- Predict Property Tax assessed values ('taxcaluedollarcnt') of Single Family Properties that had a transaction during 2017.
- Improve the performance of existing model
- Features related to size of the house 'sqft', 'beds', 'baths' are going to be predictive of tax value. They are going to be closely related so we may want to remove some to avoid multicolinearity.
| Feature | Definition |
|---|---|
| beds | (float64) Number of bedrooms |
| baths | (float64) Number of bathrooms |
| sqft | (float64) finished square feet |
| yearbuilt | (int64) The year the house was built |
| poolcnt | (float64) If the property has a pool or not |
- There are 56079 rows (homes)
- The target variable is
tax_value, the assessed tax value of the home in dollars.
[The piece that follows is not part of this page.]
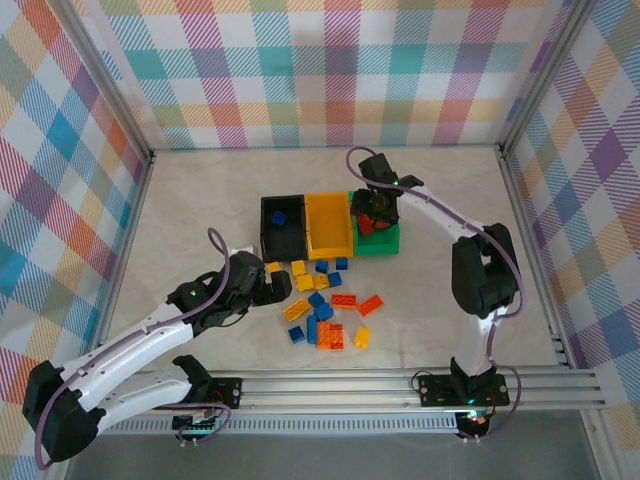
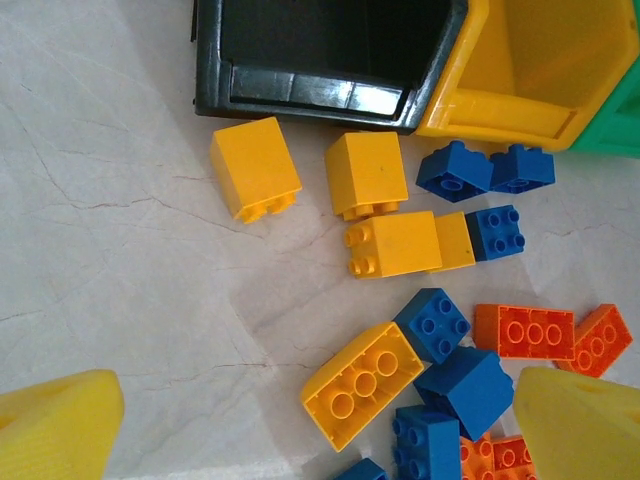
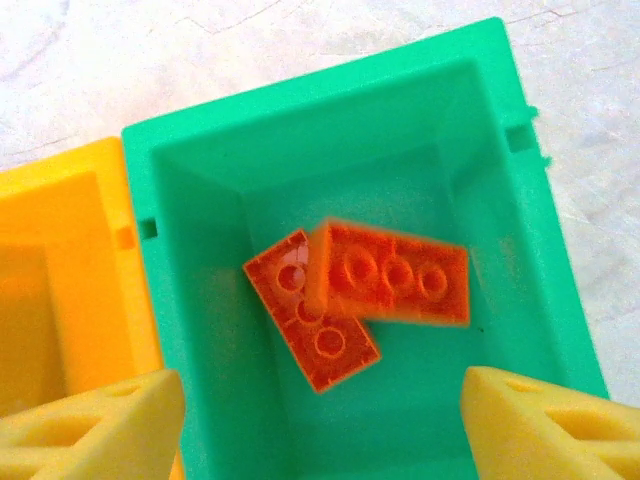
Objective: Sort the legos into containers by color
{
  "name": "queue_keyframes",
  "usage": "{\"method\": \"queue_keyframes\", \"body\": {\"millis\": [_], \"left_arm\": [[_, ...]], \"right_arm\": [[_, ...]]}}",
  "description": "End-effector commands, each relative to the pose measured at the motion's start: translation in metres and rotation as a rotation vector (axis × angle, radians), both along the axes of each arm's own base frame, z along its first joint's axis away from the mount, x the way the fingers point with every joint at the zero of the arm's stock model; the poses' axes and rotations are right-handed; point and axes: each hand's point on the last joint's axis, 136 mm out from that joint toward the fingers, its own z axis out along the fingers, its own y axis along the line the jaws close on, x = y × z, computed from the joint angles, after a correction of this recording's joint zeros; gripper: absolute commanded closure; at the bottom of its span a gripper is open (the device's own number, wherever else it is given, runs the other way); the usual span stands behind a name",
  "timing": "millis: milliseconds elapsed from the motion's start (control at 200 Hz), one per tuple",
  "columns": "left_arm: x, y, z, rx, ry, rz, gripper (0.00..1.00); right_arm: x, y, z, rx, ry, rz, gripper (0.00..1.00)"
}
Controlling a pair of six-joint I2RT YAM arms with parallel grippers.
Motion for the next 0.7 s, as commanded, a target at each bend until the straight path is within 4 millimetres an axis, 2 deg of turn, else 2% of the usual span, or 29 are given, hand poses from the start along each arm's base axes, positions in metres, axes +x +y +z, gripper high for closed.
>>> {"method": "queue_keyframes", "body": {"millis": [0, 160, 310, 455, 695], "left_arm": [[-0.002, -0.002, -0.005, 0.043, 0.020, -0.043, 0.00], [0.001, -0.017, -0.027, 0.075, 0.080, -0.104, 0.04], [0.019, -0.019, -0.043, 0.173, 0.087, -0.101, 0.10], [0.050, -0.013, -0.050, 0.228, 0.034, -0.049, 0.16], [0.089, -0.005, -0.053, 0.254, -0.050, 0.021, 0.23]], "right_arm": [[-0.026, 0.005, 0.030, 0.063, -0.058, 0.039, 0.25], [-0.069, 0.005, 0.026, 0.091, -0.080, 0.092, 0.24], [-0.101, 0.002, 0.019, 0.150, -0.080, 0.118, 0.24], [-0.115, -0.001, 0.015, 0.181, -0.072, 0.125, 0.24], [-0.120, -0.006, 0.016, 0.172, -0.085, 0.125, 0.24]]}}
Plan --> Acquire --> Prepare --> Explore --> Model --> Deliver
* Use custom acquire module to create mySQL connection and read zillow dataset into pd.DataFrame
* Removed columns with duplicate information
* Renamed Columns
* Handled nulls
* Changed dtypes
* Split data into train, validate and test (approx. 60/20/20)
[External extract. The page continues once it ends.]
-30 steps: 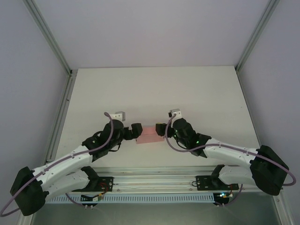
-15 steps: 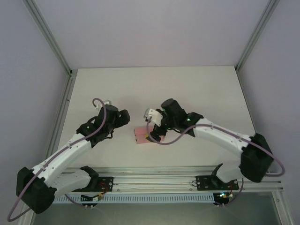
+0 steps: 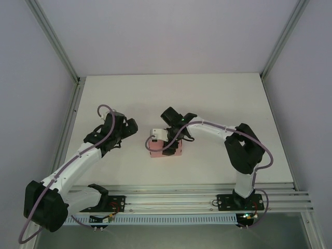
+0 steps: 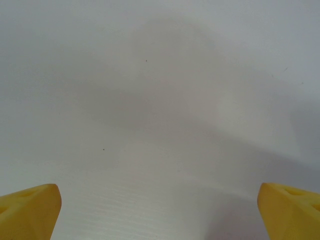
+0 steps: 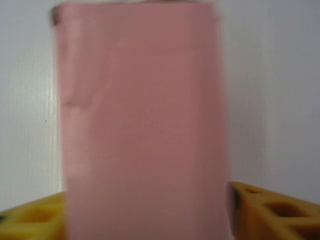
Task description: Assemble paper box
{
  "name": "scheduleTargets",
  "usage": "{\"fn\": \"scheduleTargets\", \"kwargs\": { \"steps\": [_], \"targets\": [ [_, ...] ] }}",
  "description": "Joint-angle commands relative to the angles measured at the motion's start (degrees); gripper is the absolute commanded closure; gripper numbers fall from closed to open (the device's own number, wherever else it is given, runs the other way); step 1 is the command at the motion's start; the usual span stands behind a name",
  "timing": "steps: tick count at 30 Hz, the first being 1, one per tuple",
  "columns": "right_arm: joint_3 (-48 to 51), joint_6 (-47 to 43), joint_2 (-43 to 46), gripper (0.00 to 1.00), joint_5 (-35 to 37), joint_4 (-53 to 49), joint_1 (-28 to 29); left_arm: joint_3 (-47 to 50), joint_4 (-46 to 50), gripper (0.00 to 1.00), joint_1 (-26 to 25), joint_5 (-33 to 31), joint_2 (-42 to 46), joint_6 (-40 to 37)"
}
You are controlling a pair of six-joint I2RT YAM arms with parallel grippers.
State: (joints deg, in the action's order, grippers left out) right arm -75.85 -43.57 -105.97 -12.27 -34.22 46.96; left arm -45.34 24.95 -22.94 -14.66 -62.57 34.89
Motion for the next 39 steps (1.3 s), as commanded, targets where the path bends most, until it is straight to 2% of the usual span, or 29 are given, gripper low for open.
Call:
{"fn": "scheduleTargets", "kwargs": {
  "steps": [1, 4, 11, 15, 17, 20, 25, 28, 30, 33, 36, 39],
  "targets": [
    [0.09, 1.38, 1.47, 0.53, 2.44, -0.37, 0.65, 2.1, 0.37, 0.0, 0.89, -1.6, 3.27, 0.26],
    [6.25, 2.26, 5.79, 0.66, 11.61, 10.6, 2.23, 3.77, 0.52, 0.0, 1.05, -1.47, 6.17, 0.94],
    [18.25, -0.56, 12.98, 0.63, 35.15, 36.76, 5.82, 7.03, 5.85, 0.0, 1.12, 0.75, 14.94, 4.52],
    [24.61, -11.75, 9.05, 0.65, 46.77, 57.94, 5.63, 9.14, 8.65, 0.0, 1.18, 3.48, 21.1, 5.95],
    [27.95, -20.03, 5.14, 0.65, 49.0, 72.89, 5.64, 9.14, 10.69, 0.0, 1.15, 4.01, 23.85, 5.97],
    [30.55, -26.55, -0.63, 0.63, 48.17, 86.19, 5.81, 9.5, 12.93, 0.0, 1.17, 3.85, 27.64, 6.15],
    [30.99, -24.8, -4.47, 0.56, 48.63, 86.53, 8.05, 8.8, 16.03, 0.0, 1.13, 4.91, 32.01, 6.79],
    [31.81, -18.37, -2.02, 0.47, 48.49, 78.91, 10.52, 8.52, 17.57, 0.0, 1.12, 4.1, 33.33, 7.35],
    [32.41, -12.68, 0.59, 0.33, 46.89, 71.09, 12.05, 8.85, 17.52, 0.0, 1.19, 4.45, 34.19, 7.62],
    [32.29, -3.15, 4.9, 0.0, 42.88, 56.58, 12.97, 10.74, 15.14, 0.0, 1.16, 4.98, 35.21, 8.06],
    [31.3, 4.68, 8.91, 0.0, 39.61, 45.83, 12.89, 11.44, 13.0, 0.0, 1.14, 6.53, 34.66, 8.78],
    [32.35, 8.9, 12.51, 0.0, 38.18, 44.24, 12.93, 11.56, 12.38, 0.0, 1.13, 8.4, 34.22, 8.98]
  ]
}}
* Vizualize data distributions of feature interaction with target
* Perform stats testing on potential features
* Choose features for the model
* OLS - Multiple Regression
* Features: 'beds','baths','sqft', 'poolcnt', 'yearbuilt'
* LassoLars
* alpha=4
* 2nd Degree Polynomial
* GLM - Tweedie Regressor
- Clone this repo.
- Create env.py file with credentials to access Codeup mySQL server
- Run notebook.
- Zillow dataset includes many possible features. Do further feature engineering to better capture subsets of the data:
- Distressed properties: tax_delinquency, having more than 2x bedrooms to bathrooms...
- High-end properties: Can lot size help predict high-end properties when our features cannot?
- Spend more time investigating outliers. Eliminating the top 0.5% and bottom 0.5% had the biggest positive impact on the model. Are there erros in the data or are our features missing part of the story?
- Low-end outliers: Are these actually SFR homes? Are there actually structures or just empty lots?